Reputation: 87
I defined a tcl command in c++
Tcl_CreateObjCommand(interp, "myproc", myproc_func, nullptr, nullptr);
in tclsh
% rename myproc newproc
in C code
myproc_func(ClientData clientData,Tcl_Interp *interp,int objc,Tcl_Obj *const objv[])
at this moment when I run
% newproc
It will call myproc's function, which is myproc_func, but at this time myproc_func's objv[0]->bytes corresponds to the name "newproc", which causes me to fail in looking for the function corresponding to the function name named newproc.
Is it possible to map commands after rename to commands before in tcl?
Upvotes: 0
Views: 178
Reputation: 137577
If you want to get a handle to an existing command that persists through renames, you should use Tcl_GetCommandFromObj()
to get an opaque Tcl_Command
handle (it's also returned by Tcl_CreateCommand()
and Tcl_CreateObjCommand()
). Renames do not alter that handle; they affect the process of going from the command name to the handle. You can get the current name of the command from the handle. (You can't invoke it directly through the handle though; that's not a public API we ever made. The internal API is tangled up in execution trace processing, so we don't expose that or even use it much ourselves outside of the implementation of the public API that is Tcl_EvalObjv()
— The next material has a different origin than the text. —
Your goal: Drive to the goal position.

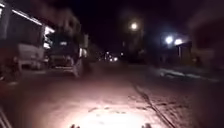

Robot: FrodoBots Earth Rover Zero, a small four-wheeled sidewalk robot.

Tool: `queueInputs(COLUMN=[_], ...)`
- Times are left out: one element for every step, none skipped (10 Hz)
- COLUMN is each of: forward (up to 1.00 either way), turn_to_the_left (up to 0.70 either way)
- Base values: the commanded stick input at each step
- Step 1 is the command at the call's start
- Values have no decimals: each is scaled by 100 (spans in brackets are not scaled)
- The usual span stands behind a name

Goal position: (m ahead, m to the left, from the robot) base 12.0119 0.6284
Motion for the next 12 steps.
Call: queueInputs(forward=[47,0,0,0,0,0,0,0,0,0,2,23], turn_to_the_left=[0,0,0,0,0,0,0,0,0,0,0,0])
and its internal analog TclEvalObjv()
.)
Note that if you do this, you should set a delete trace on the command so that you know when to stop holding on to the handle.
There is no equivalent to the Tcl_Command
handle in the Tcl script level API at all. The concept is not exposed.
The Tcl_Command
is actually a pointer to a structure that contains the sort of information you can retrieve with Tcl_GetCommandInfoFromToken()
as well as flags and pointers into various hash tables, trace tracking info, etc, but you should pretend you don't know about that. The internals of that are not part of the API at all, and may be subject to being changed between point releases of Tcl without notice.